Onderzoek naar meldkamers bij stroomstoring

C2000

C2000De gemeente en de nationale politie onderzoeken de rol van de landelijke en regionale meldkamers bij de stroomstoring in Amsterdam. Tijdens de storing overleed een 83-jarige vrouw. Haar zoon probeerde 112 te bellen, maar kreeg geen contact.

 

 

Volgens een woordvoerder van de Landelijke Eenheid van de politie was de meldkamer overbelast door de vele telefoontjes. Normaal bellen er 100 mensen per kwartier naar 112, tijdens de stroomstoring waren het er vier keer zoveel. Daardoor werden bellers in de wachtrij gezet.

Het ministerie van Veiligheid en Justitie stelt dat er sprake was van een “extreem onvoorzien” geval: “het is nooit helemaal uit te sluiten dat er een wachtrij ontstaat”, aldus het ministerie in een verklaring.

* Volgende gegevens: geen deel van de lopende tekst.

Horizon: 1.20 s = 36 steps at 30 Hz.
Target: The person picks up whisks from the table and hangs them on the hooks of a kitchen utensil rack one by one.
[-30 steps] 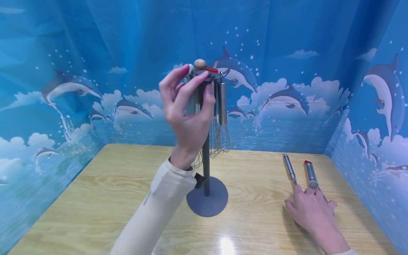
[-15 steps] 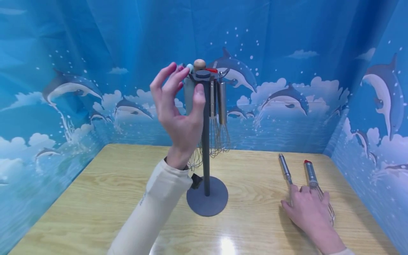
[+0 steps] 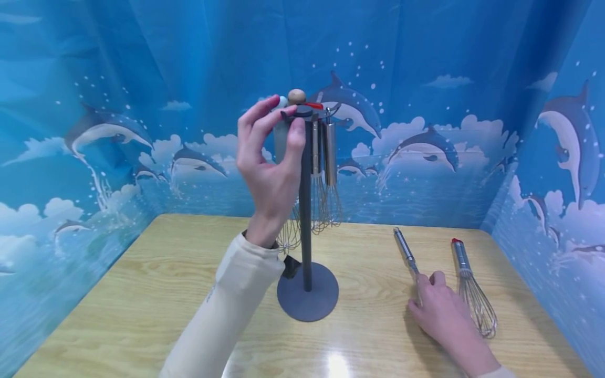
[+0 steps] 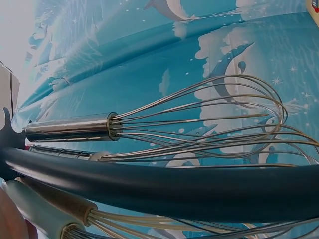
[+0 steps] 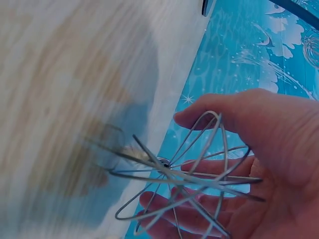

De landelijke meldkamer is een belangrijke schakel in het systeem van meldkamers, omdat alle mobiele bellers daar in eerste instantie te woord worden gestaan. Daarna worden ze doorverbonden naar de regionale meldkamers.

Naschrift van de redactie: Dat systeem is niet meer van deze tijd, maar stamt uit de tijd van de ATF mobiele telefonie, waarbij men niet wist waar een beller vandaan kwam. Daarom werden toen (en dus nu nog steeds) alle mobiele noodoproepen naar een centrale meldkamer doorverbonden. Er zijn sinds die tijd twee dingen sterk veranderd: het aantal mobiele bellers is exponentieel gestegen en we weten tegenwoordig tot op zo ongeveer 30 meter waar een mobiele beller zich bevindt door kruispeiling van de zendmasten voor mobiele telefonie. Het wordt tijd dat een mobiele beller op een regionale meldkamer terechtkomt,  gebaseerd op de positie van de zendmast waar hij het sterkst ontvangen wordt. Dat is echt geen rocket science. Maar kennelijk moeten er eerst doden vallen voordat de overheid terugkeert uit de middeleeuwen.